Após ficar sem um GP pela primeira vez desde 1960, Alemanha pode voltar a ficar fora se evento de 2016 não for sucesso

A FIA anunciou na semana passada o calendário provisório para a próxima temporada, figurando o GP da Alemanha, que estaria de volta após não ser realizado neste ano.

No entanto, embora a adição tenha sido bem recebida pelos que criticam a F1, pelo fato de estar cada vez mais perdendo corridas clássicas, o chefe de Hockenheim, Georg Seiler, disse que a menos que o evento do próximo ano seja um sucesso, a prova deixará de ser realizada em 2017.

"Precisamos de casa cheia no próximo ano para que a Fórmula 1 tenha um futuro", falou Seiler à agência de notícias alemã DPA.

"Temos de dizer aos fãs: 'venham para a corrida do próximo ano e garantam o futuro da F1 em Hockenheim'."

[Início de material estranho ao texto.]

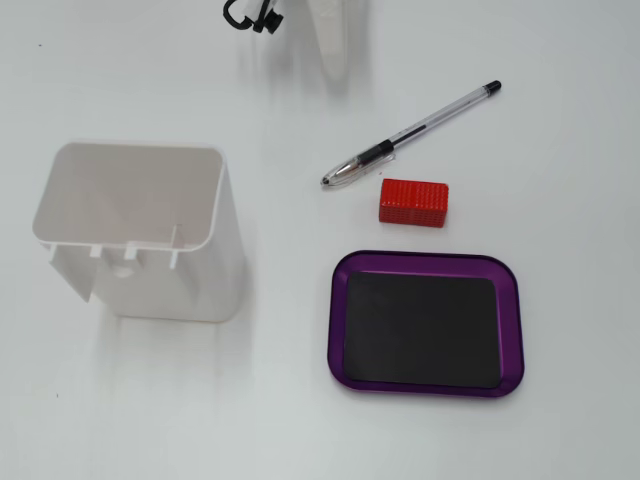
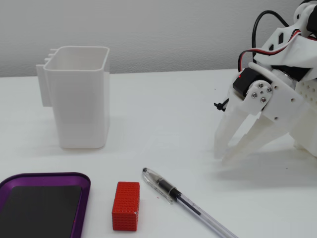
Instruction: Pick up the cube and place it in the box.
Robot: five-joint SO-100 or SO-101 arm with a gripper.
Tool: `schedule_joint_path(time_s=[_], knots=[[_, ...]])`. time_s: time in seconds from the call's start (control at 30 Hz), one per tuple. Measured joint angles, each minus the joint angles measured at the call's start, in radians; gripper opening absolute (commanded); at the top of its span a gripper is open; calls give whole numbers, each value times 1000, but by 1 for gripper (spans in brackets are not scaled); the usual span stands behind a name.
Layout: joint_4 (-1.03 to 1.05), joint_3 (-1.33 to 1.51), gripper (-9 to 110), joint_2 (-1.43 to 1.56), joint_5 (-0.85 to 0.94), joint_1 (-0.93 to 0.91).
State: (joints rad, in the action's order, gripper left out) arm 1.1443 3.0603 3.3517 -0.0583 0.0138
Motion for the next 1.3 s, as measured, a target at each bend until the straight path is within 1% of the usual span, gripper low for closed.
schedule_joint_path(time_s=[0.6, 0.9, 0.97, 1.07, 1.17, 1.3], knots=[[0, -5, 0, 0, 0, -2], [0, -204, 0, -26, 0, -3], [-2, -270, 0, -78, 0, -11], [-2, -436, 0, -258, 0, -12], [21, -634, 0, -523, 0, -9], [112, -913, 0, -945, 0, 14]])
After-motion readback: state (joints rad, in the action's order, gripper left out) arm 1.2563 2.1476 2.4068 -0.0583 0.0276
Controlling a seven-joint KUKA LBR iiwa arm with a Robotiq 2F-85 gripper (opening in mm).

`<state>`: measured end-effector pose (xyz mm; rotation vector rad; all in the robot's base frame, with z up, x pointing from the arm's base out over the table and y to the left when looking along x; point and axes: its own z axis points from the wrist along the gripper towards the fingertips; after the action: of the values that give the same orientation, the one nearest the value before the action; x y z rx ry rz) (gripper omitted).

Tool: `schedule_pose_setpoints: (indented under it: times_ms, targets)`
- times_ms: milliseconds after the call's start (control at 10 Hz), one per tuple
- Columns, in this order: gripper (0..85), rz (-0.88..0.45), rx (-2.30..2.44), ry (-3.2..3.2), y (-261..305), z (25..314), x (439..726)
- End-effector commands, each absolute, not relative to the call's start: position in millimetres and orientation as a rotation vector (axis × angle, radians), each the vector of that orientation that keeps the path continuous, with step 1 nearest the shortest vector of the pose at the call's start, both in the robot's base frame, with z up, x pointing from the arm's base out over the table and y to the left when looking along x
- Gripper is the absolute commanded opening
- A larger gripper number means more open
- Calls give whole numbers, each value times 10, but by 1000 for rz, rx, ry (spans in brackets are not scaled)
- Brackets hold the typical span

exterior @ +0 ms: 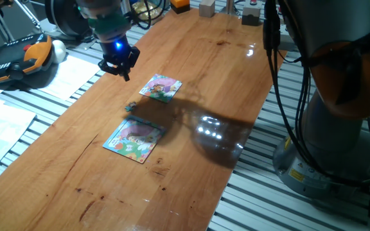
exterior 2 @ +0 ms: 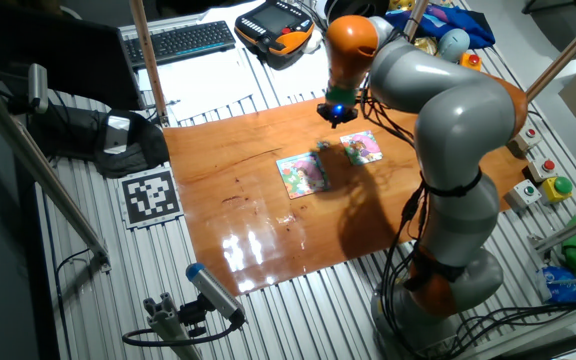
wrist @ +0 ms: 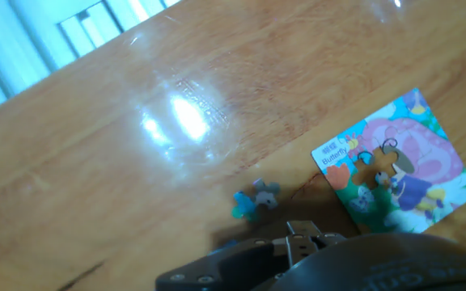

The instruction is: Assemble one piece of a puzzle

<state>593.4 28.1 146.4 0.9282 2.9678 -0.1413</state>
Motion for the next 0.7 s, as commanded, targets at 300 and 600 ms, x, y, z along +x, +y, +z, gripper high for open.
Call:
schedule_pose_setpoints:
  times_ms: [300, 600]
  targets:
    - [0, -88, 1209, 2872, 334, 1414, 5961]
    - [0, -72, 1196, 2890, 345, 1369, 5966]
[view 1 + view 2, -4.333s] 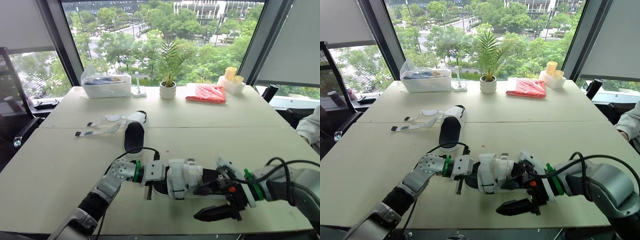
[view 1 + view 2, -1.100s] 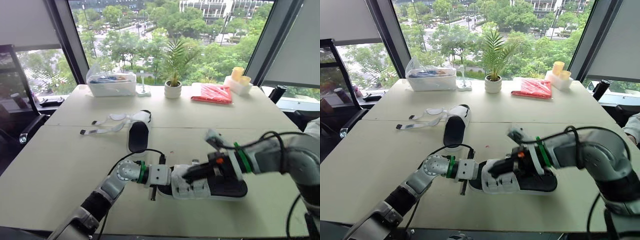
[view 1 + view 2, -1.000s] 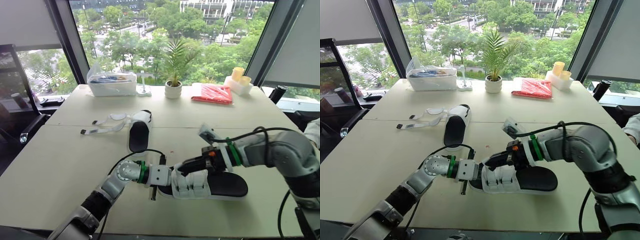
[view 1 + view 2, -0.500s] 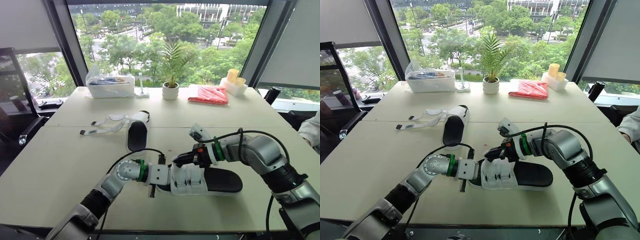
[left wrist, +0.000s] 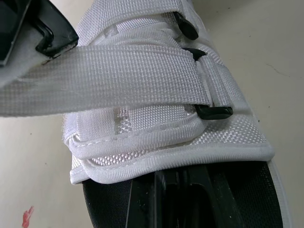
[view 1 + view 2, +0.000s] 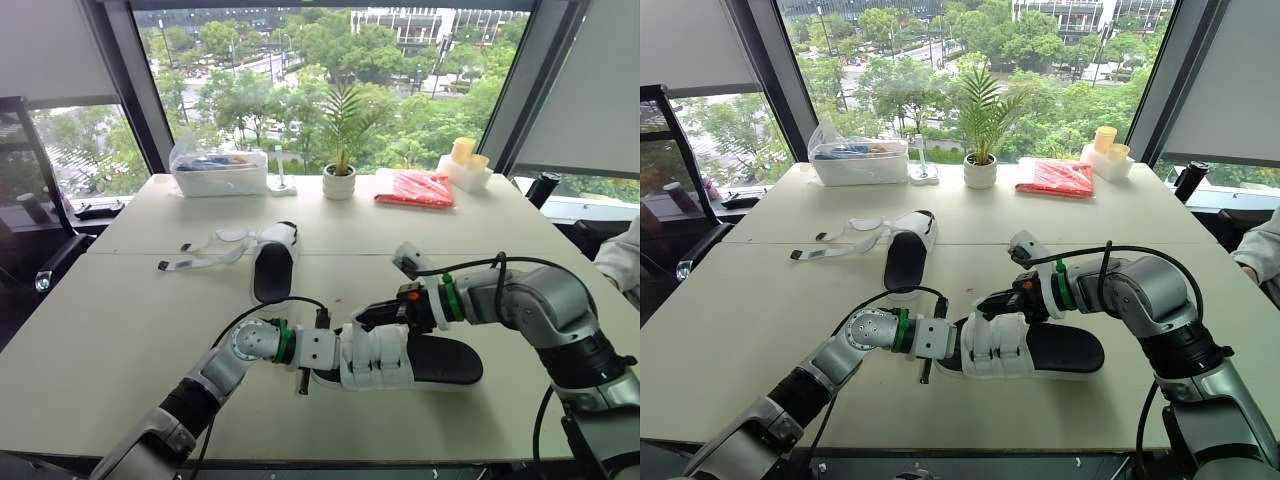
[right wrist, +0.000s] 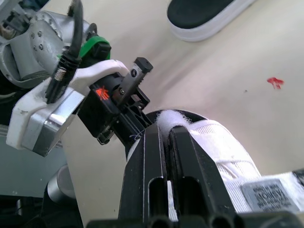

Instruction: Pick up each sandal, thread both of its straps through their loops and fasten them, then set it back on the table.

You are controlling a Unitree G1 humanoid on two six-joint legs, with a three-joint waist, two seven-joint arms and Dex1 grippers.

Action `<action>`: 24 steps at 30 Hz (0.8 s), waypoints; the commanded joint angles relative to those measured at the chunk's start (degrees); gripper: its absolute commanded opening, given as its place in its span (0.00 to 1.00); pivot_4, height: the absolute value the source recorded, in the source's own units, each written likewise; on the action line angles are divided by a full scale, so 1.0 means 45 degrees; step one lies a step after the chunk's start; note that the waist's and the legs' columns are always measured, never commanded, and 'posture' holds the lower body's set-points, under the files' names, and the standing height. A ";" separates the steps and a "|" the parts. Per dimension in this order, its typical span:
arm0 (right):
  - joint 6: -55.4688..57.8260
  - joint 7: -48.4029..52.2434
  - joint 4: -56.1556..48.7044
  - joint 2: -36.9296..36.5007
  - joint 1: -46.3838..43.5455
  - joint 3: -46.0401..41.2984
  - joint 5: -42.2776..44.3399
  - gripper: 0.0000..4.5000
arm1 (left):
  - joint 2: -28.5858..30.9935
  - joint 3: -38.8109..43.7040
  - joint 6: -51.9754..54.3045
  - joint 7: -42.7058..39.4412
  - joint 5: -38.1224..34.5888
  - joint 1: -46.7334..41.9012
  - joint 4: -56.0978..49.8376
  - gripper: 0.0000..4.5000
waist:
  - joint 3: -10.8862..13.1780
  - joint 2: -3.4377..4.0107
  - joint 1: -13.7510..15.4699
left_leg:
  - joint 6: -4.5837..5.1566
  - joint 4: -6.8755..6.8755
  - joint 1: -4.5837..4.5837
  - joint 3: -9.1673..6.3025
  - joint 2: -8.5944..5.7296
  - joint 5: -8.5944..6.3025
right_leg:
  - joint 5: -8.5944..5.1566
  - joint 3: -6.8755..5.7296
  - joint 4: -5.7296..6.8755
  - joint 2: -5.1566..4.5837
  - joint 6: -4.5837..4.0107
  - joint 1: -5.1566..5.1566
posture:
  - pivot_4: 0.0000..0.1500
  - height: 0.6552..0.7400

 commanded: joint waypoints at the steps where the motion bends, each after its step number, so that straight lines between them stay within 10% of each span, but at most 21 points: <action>1: -0.0479 -0.1106 0.0331 -0.0040 -0.0373 -0.0766 -0.1080 0.01 | 0.0481 -0.1711 0.0903 -0.0644 0.2145 0.1033 0.2399 0.00 | 0.0000 -0.0001 -0.0005 | 0.0000 0.0000 -0.0001 0.0000 0.0000 0.0000 | 0.0000 0.0000 0.0000 0.0000 0.0000 0.0000 | 1.00 1.00; 9: -0.1171 -0.1983 0.2485 0.1091 -0.0705 0.0333 -0.2602 0.01 | 0.0464 -0.1667 0.1022 -0.0679 0.2040 0.1118 0.2251 0.00 | -0.0091 -0.0043 -0.0061 | 0.0000 -0.0009 0.0030 0.0000 0.0001 0.0000 | 0.0000 0.0001 -0.0001 0.0000 0.0000 0.0012 | 1.00 1.00; 19: -0.0886 -0.2904 0.4141 0.2496 -0.0887 0.0012 -0.3582 0.99 | 0.0431 -0.1425 0.1321 -0.0782 0.1841 0.1253 0.1989 0.00 | -0.0198 0.0029 0.0009 | 0.0001 -0.0086 0.0111 -0.0001 0.0001 0.0002 | -0.0027 0.0000 -0.0008 -0.0002 0.0035 0.0060 | 1.00 1.00; 24: -0.1504 -0.3702 0.5516 0.3245 -0.1565 -0.0820 -0.4154 0.99 | 0.0444 -0.1385 0.1375 -0.0808 0.1821 0.1320 0.1900 0.00 | -0.0195 0.0034 -0.0003 | 0.0002 -0.0084 0.0112 -0.0003 -0.0011 0.0005 | -0.0026 0.0004 -0.0009 0.0001 0.0038 0.0057 | 1.00 1.00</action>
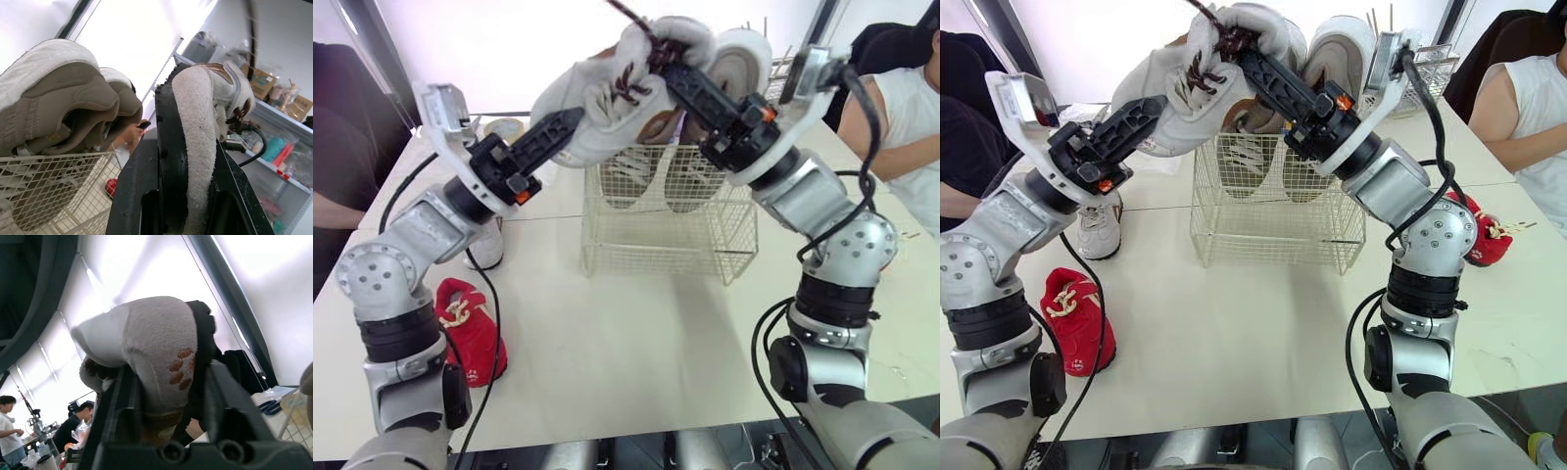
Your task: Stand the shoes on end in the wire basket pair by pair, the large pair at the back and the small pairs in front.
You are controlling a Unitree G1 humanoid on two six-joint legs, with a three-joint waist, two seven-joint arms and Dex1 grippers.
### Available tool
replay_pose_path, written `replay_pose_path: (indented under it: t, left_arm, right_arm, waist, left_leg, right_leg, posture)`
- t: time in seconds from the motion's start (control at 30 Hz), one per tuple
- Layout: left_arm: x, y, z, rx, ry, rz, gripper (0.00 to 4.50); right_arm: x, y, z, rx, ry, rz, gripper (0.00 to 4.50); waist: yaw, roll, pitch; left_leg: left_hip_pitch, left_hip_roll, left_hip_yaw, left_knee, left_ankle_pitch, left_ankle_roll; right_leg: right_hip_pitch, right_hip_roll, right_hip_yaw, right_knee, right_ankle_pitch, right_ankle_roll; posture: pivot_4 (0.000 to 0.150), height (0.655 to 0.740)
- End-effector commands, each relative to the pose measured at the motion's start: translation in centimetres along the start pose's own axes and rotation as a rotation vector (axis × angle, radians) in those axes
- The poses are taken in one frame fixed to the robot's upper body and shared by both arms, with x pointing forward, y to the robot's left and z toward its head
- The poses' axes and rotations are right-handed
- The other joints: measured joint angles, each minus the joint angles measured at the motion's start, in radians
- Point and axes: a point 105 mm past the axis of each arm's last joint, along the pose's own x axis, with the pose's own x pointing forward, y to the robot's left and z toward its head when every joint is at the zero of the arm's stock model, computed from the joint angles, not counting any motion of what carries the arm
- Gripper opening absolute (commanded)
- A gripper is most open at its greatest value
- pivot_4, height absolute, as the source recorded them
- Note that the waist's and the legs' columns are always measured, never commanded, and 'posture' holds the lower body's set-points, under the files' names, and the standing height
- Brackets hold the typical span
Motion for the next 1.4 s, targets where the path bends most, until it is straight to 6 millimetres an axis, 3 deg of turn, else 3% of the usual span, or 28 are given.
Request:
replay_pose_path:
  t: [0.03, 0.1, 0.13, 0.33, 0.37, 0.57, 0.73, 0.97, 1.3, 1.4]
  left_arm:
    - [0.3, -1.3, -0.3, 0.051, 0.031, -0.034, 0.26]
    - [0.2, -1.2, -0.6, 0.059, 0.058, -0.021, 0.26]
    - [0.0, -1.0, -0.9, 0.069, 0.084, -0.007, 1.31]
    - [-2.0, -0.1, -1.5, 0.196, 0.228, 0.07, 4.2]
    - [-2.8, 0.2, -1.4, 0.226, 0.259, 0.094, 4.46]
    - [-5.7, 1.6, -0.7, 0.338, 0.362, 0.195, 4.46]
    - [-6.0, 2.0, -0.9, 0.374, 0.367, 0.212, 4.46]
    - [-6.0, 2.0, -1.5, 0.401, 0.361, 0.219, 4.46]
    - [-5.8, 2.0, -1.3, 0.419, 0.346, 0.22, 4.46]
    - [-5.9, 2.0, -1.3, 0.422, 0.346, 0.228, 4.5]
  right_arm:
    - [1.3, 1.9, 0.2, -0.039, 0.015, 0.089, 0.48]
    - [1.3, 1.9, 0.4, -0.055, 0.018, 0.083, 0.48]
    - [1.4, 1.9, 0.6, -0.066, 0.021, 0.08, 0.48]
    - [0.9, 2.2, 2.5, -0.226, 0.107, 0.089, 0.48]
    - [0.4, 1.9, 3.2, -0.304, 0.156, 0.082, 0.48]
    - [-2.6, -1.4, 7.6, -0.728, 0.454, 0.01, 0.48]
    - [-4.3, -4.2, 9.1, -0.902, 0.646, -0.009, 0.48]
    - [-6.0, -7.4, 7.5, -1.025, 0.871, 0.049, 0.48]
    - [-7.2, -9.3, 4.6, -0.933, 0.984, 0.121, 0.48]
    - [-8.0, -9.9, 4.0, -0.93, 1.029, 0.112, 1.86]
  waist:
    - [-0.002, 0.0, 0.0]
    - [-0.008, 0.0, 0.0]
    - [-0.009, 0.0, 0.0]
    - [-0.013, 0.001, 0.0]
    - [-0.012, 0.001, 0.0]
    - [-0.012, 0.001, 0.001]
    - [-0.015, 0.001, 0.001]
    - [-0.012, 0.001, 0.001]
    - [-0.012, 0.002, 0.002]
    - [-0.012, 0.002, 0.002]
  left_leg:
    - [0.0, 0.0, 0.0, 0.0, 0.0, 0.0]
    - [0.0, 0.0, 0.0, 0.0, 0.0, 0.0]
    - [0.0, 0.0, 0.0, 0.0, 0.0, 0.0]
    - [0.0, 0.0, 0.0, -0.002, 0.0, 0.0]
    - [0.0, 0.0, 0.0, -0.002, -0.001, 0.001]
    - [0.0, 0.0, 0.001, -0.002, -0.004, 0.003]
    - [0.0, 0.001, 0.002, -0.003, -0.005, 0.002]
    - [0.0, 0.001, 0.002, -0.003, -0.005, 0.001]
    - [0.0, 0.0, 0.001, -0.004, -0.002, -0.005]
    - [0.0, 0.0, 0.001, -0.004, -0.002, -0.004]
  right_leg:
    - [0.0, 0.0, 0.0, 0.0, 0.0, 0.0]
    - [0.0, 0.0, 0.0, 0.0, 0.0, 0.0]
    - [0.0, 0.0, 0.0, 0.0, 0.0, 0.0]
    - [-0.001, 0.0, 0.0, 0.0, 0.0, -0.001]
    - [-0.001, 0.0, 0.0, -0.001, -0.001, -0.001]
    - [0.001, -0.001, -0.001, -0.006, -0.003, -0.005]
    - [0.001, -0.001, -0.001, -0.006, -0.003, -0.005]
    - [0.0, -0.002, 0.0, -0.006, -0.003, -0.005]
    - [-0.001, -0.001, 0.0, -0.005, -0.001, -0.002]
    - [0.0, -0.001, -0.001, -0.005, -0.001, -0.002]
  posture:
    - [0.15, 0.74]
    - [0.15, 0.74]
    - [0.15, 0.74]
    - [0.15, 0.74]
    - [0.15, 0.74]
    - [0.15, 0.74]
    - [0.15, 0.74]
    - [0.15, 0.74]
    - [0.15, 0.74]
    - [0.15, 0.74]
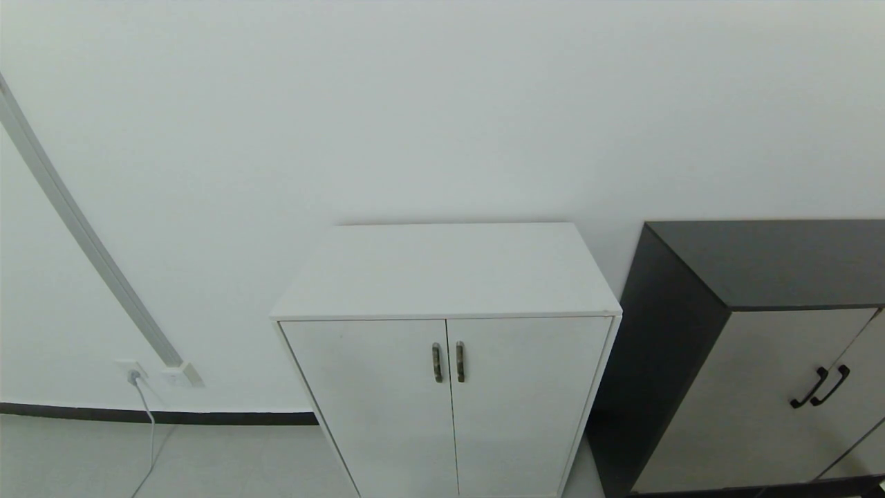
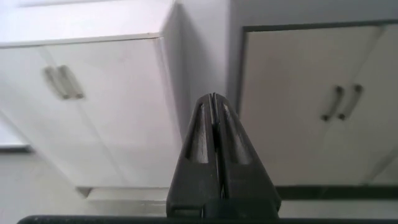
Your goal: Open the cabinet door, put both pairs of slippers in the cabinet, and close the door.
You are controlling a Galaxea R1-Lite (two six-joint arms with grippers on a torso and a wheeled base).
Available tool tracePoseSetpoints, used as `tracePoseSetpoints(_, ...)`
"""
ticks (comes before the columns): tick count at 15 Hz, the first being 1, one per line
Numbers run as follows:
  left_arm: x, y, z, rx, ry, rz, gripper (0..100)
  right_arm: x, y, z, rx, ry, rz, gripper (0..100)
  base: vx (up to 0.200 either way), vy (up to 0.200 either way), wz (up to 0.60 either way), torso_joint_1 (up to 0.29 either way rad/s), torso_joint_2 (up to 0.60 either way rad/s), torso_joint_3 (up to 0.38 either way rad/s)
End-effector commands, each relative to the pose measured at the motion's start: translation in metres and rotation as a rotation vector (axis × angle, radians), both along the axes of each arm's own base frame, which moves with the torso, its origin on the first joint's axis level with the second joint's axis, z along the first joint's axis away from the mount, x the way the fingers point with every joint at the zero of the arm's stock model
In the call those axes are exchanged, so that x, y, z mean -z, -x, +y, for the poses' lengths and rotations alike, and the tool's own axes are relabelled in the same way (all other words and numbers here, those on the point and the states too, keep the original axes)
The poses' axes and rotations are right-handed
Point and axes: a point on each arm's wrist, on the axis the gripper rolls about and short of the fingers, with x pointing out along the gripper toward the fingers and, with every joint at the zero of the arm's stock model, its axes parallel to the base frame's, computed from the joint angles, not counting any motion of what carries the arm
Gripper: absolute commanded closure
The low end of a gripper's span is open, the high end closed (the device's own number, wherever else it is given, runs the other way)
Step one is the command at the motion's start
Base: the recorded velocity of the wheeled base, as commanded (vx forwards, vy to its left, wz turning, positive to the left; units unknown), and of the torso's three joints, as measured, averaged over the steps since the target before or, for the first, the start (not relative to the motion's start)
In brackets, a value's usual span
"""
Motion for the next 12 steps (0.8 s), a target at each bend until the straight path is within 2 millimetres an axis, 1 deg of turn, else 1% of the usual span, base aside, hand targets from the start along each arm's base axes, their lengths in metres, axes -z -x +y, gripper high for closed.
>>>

Ainda assim, o chefe da Mercedes, Toto Wolff, é otimista sobre o futuro da corrida.

Interesse dos fãs

Embora o GP da Alemanha deste ano tenha sido cancelado após Hockenheim não ter conseguido pagar a taxa obrigatória a Bernie Ecclestone, Seiler é "muito otimista" para 2016, dizendo que o interesse pelo evento será alto.

No entanto, ele lamenta o fato de que o prova não tenha obtido o aporte financeiro necessário do governo local e nacional.

"É muito triste, porque F1 é um campeonato global. Para outros países, é parte de sua promoção turística, o dinheiro vem de outras áreas e podem fazer as corridas sem problemas."